> _WHAT YOU NEED TO DO_: Wherever "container" turns up in a line of the entries below, that line counts. Say how many such lines there are, with no other words.

> _DATA EXCERPTS_:

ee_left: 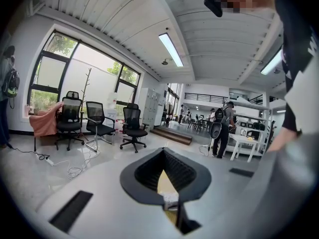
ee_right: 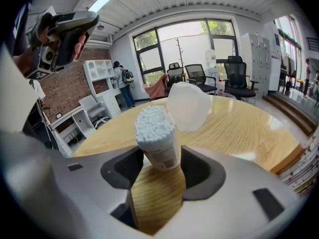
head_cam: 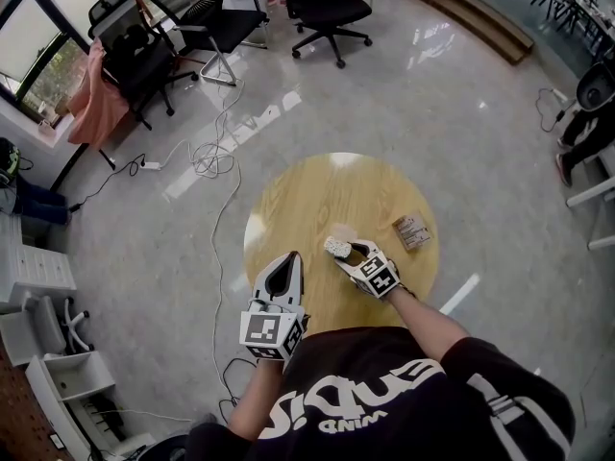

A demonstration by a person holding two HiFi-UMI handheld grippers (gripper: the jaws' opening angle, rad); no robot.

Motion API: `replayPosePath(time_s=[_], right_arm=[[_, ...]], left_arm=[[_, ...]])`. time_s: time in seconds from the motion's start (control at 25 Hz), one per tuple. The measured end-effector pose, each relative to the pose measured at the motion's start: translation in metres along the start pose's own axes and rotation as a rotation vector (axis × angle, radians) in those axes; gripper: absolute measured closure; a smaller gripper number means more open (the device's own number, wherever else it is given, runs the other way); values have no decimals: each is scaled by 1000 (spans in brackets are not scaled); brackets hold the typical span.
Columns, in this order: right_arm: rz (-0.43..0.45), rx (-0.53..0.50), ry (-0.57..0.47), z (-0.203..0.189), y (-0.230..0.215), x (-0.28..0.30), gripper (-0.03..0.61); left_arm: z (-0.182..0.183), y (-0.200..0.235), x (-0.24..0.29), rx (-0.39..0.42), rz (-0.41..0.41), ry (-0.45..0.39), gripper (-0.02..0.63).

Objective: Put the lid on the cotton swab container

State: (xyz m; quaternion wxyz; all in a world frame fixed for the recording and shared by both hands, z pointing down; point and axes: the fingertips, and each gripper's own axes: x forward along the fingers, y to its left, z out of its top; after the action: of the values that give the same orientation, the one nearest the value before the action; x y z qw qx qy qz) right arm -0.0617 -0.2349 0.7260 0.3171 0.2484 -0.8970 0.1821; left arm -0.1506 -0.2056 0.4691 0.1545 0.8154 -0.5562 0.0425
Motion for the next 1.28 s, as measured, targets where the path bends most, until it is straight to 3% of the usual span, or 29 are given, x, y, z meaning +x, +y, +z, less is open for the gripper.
replayPosePath(time_s=[0.64, 0.72, 0.76, 0.96, 1.28], right_arm=[[11, -31, 9, -2, 2, 1, 368], [10, -35, 11, -1, 2, 2, 368], [9, -36, 11, 0, 1, 2, 368], [11, -34, 10, 2, 1, 3, 368], [12, -44, 12, 1, -1, 3, 370]], left_arm=[[-1, -2, 5, 14, -12, 1, 607], [-1, -2, 7, 14, -23, 3, 513], [-1, -2, 9, 13, -28, 2, 502], [2, -3, 14, 16, -55, -11, 460], [-15, -10, 34, 26, -150, 16, 461]])
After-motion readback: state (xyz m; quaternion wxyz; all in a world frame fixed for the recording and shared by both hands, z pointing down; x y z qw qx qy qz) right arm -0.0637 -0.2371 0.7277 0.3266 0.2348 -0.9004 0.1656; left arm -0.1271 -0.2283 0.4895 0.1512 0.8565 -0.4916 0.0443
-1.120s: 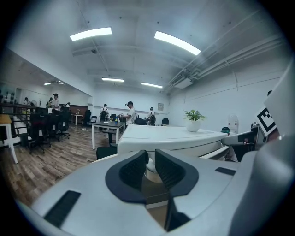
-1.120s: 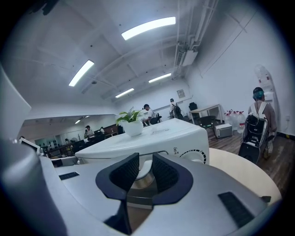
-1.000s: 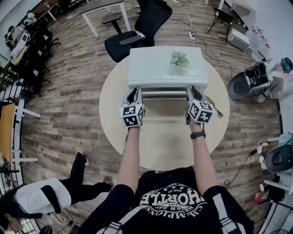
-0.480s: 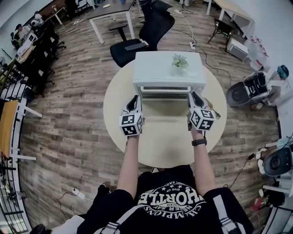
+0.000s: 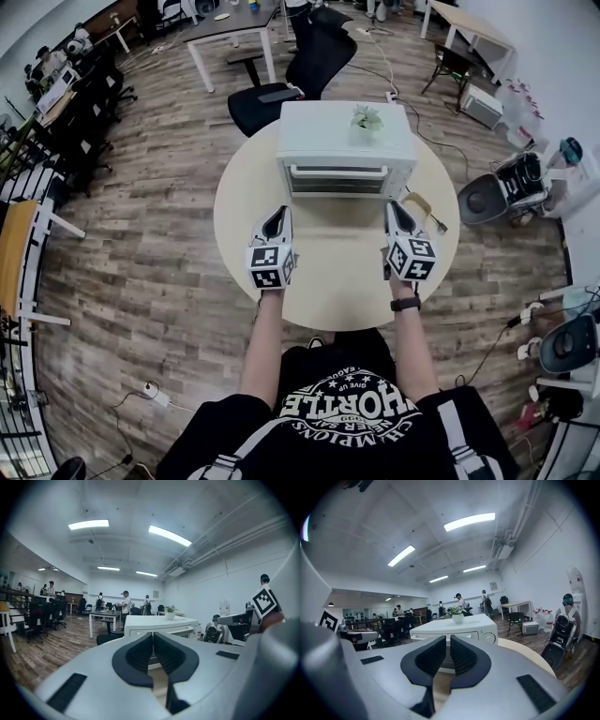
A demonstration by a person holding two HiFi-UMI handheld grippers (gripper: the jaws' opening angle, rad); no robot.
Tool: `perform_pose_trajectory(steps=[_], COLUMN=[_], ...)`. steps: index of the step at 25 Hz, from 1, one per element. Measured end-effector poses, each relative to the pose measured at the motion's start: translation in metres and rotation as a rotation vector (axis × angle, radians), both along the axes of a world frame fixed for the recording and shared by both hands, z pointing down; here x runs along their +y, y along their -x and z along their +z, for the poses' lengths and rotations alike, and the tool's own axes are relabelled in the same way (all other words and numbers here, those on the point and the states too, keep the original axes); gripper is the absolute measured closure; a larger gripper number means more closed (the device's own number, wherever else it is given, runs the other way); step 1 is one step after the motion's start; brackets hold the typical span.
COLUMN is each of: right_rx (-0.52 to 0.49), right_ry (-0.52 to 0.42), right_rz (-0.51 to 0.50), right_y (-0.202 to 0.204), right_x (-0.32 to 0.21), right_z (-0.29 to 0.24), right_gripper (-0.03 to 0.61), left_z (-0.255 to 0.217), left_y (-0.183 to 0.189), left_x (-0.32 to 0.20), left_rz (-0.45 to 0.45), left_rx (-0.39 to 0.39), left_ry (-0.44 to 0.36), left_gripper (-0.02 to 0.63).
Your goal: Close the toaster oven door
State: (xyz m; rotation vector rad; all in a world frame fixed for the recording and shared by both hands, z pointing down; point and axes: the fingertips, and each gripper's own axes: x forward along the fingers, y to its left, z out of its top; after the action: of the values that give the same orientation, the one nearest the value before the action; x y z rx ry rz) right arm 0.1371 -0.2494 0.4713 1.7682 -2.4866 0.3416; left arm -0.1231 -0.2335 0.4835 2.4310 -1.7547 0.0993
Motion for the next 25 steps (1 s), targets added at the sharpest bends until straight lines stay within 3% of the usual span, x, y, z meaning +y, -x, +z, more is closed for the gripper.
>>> perform_pose_trajectory(steps=[15, 25], right_rx=[0.002, 0.027], right_ry=[-0.025, -0.103], right_rz=[0.057, 0.052], right_y=[-0.013, -0.011], right_x=[0.083, 0.121], right_z=[0.014, 0.011], right_gripper=[0.560, 0.560], left_z=[0.015, 0.024], left_y=[0.003, -0.013], left_x=[0.071, 0.099], left_rz=[0.016, 0.045], left_rx=[0.026, -0.023], left_ry=[0.009, -0.007], left_gripper=[0.594, 0.594])
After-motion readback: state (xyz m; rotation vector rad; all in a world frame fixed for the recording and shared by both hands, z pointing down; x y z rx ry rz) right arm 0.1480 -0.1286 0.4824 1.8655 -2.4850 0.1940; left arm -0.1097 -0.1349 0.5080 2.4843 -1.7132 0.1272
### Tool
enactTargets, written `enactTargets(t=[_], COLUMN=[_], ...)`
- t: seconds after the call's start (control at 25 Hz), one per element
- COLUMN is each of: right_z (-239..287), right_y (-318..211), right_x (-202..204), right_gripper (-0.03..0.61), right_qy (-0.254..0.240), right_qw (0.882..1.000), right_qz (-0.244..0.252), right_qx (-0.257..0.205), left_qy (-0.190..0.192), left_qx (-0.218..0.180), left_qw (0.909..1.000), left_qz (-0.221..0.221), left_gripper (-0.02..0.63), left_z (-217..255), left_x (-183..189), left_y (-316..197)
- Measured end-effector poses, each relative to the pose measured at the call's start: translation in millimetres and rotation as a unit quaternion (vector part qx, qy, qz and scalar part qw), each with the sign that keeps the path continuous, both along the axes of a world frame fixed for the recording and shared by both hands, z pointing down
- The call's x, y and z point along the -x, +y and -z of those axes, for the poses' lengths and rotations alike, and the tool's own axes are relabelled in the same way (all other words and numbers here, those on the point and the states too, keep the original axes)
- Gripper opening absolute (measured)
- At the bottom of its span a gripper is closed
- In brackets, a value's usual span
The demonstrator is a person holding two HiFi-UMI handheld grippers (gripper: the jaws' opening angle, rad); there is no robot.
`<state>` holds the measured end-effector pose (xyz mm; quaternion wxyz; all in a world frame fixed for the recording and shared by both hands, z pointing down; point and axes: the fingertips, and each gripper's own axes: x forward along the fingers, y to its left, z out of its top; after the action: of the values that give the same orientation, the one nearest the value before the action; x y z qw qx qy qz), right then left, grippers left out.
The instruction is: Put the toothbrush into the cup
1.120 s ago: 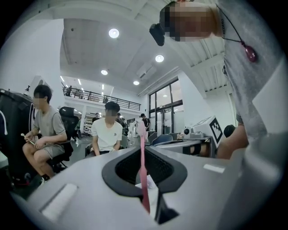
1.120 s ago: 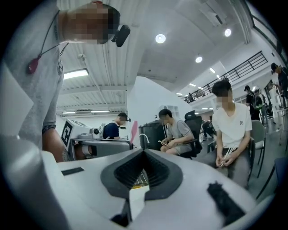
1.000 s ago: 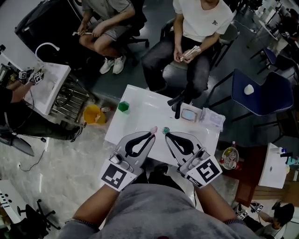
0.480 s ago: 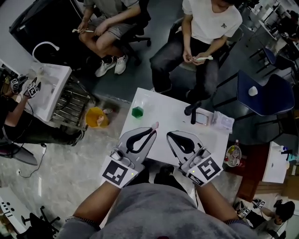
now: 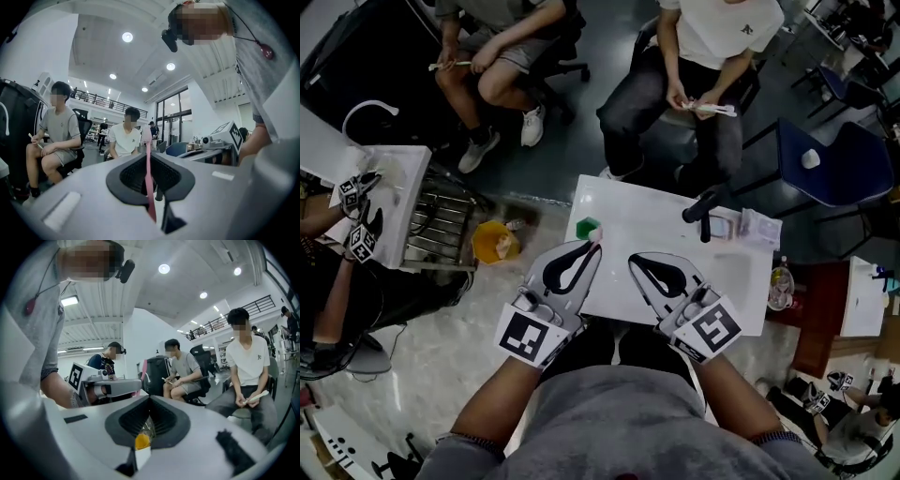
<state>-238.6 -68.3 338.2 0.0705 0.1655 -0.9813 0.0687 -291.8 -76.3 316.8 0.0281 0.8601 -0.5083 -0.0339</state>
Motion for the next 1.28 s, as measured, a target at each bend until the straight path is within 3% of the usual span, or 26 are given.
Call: enactTargets(t=[0.24, 0.52, 0.8, 1.12, 1.28], right_z=[-24, -53, -99, -128, -142], right_y=[-19, -44, -69, -84, -85], right_x=[11, 29, 39, 44, 45], right_gripper=[0.014, 0.014, 0.014, 0.014, 0.014], right_qy=[0.001, -0.006, -0.007, -0.012, -0.01], right_qw=[1.0, 1.0, 0.999, 0.999, 0.999], right_qz=[-0.016, -0.006, -0.003, -0.022, -0.024], right_qx=[0.008, 0.006, 0.032, 0.026, 0.037], left_qy=[-0.008, 0.019, 0.029, 0.029, 0.011], left_qx=[0.015, 0.06, 0.048, 0.042, 0.054], left_qw=[0.9998, 0.9967, 0.9951, 0.994, 0.9936], left_qz=[0.014, 0.052, 0.082, 0.097, 0.099], left_gripper=[0.034, 0.034, 0.034, 0.034, 0.034], left_z=[-24, -69, -105, -145, -165], left_x=[15, 30, 39, 47, 48], left_y=[-16, -41, -69, -82, -84])
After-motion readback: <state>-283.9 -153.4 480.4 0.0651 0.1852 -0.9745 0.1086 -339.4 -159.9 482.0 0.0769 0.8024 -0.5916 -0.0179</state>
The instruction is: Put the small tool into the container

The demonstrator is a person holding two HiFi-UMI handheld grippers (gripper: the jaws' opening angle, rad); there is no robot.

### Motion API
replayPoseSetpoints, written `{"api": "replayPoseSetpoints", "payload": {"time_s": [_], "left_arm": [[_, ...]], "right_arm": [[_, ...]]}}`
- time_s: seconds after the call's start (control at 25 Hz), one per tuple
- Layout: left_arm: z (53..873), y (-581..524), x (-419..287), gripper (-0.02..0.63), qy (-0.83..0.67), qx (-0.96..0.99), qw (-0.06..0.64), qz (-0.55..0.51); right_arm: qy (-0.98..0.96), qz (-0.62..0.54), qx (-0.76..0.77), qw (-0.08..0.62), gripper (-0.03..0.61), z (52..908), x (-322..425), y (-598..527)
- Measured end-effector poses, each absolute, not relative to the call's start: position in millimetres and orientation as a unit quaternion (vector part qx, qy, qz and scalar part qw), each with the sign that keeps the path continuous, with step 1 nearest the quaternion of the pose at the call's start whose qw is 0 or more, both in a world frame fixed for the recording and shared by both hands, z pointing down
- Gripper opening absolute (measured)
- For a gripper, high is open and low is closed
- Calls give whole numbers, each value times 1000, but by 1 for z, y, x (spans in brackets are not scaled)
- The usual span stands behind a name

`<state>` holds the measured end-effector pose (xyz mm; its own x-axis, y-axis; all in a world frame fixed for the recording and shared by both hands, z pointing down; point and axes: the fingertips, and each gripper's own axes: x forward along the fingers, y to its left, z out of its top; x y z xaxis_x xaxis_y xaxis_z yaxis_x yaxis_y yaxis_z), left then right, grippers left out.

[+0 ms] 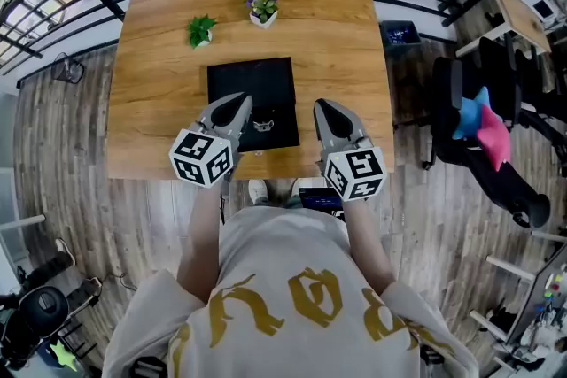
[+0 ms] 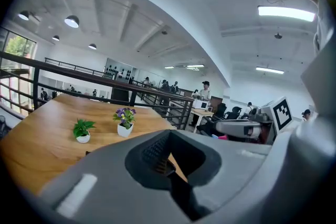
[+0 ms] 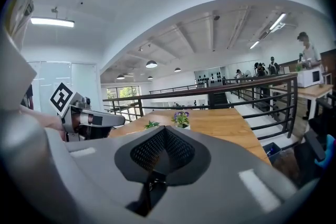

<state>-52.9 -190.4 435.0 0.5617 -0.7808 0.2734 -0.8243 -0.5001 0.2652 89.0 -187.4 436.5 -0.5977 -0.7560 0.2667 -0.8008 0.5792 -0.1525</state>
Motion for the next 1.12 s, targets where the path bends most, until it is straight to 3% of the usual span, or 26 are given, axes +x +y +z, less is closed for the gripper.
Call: {"api": "replayPoseSetpoints", "payload": {"time_s": [1.12], "left_arm": [[440,-192,-61,0,-473,858,188,65]], "right_arm": [[-884,141,437,86,25,442,90,-186]]}}
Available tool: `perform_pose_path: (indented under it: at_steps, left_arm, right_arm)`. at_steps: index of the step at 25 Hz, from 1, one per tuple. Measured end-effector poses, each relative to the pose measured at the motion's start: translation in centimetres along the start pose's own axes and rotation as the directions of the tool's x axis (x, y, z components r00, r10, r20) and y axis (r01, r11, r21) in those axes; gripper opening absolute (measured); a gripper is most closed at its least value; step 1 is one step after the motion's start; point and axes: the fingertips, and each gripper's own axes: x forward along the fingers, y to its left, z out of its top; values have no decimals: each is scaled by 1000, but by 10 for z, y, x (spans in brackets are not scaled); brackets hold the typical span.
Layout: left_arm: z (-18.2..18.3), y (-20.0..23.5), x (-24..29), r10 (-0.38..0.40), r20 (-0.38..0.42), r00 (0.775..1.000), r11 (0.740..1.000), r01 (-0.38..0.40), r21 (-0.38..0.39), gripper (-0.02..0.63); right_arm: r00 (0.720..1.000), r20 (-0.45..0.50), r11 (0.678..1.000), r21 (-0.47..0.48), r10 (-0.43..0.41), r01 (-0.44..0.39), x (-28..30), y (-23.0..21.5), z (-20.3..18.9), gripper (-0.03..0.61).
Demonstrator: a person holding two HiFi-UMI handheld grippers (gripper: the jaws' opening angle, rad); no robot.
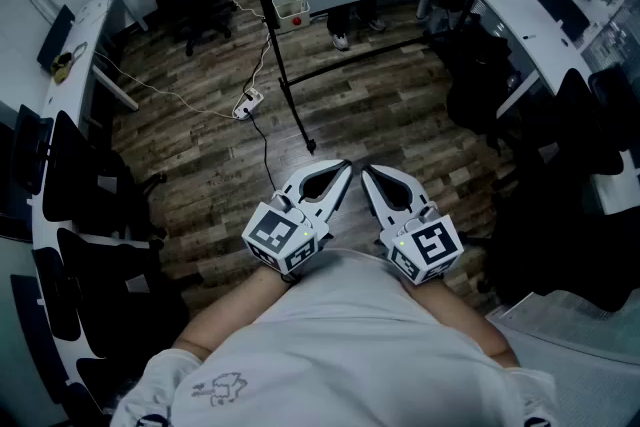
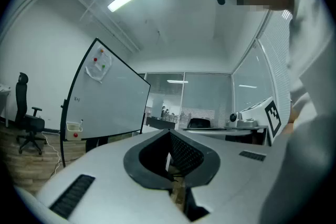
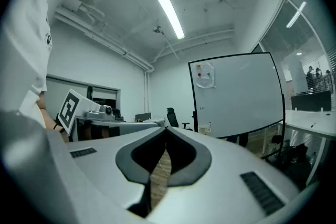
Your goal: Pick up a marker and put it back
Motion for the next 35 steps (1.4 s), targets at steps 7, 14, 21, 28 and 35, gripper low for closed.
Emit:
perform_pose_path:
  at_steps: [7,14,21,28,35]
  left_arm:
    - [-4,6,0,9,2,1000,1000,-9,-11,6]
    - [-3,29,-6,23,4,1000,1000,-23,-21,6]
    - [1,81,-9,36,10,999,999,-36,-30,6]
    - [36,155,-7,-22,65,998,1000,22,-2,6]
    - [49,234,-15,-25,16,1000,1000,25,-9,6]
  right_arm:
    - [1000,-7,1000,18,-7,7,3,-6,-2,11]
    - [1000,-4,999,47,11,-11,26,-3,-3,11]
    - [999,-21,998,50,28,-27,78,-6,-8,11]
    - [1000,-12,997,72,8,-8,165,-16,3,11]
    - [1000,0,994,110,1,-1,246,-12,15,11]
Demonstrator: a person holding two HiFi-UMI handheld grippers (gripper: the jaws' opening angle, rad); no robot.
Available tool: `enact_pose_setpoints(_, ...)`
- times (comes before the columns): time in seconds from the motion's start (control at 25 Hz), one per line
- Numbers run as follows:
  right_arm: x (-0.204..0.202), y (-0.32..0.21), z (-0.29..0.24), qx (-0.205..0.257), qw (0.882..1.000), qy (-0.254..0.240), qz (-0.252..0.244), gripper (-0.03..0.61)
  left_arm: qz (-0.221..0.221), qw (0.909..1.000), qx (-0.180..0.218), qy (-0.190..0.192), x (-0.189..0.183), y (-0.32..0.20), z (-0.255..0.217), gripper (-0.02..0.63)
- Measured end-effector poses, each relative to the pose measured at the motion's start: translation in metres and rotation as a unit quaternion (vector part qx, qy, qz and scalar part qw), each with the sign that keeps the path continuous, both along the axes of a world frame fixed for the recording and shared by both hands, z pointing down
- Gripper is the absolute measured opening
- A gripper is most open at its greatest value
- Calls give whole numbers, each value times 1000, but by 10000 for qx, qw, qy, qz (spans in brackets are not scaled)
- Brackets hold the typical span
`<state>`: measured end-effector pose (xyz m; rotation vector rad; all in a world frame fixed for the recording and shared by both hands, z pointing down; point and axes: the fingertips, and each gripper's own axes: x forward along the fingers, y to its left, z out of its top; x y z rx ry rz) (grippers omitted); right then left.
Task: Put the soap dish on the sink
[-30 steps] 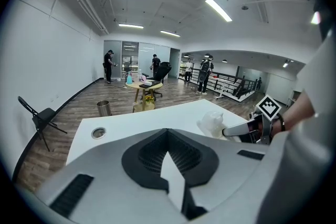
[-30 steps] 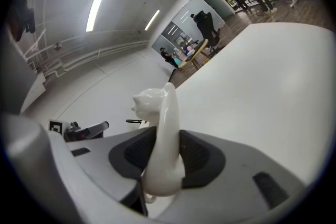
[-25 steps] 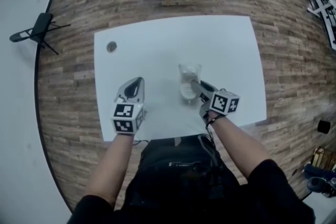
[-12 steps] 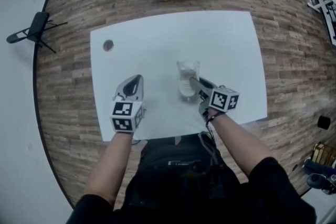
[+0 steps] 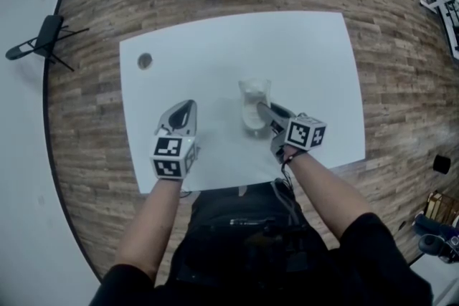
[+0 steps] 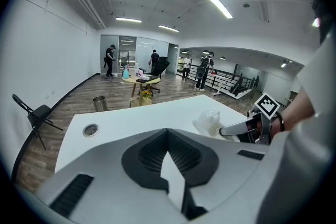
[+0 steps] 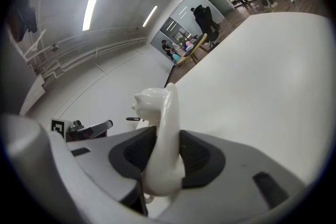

> _EXPECTED ANSWER_: 2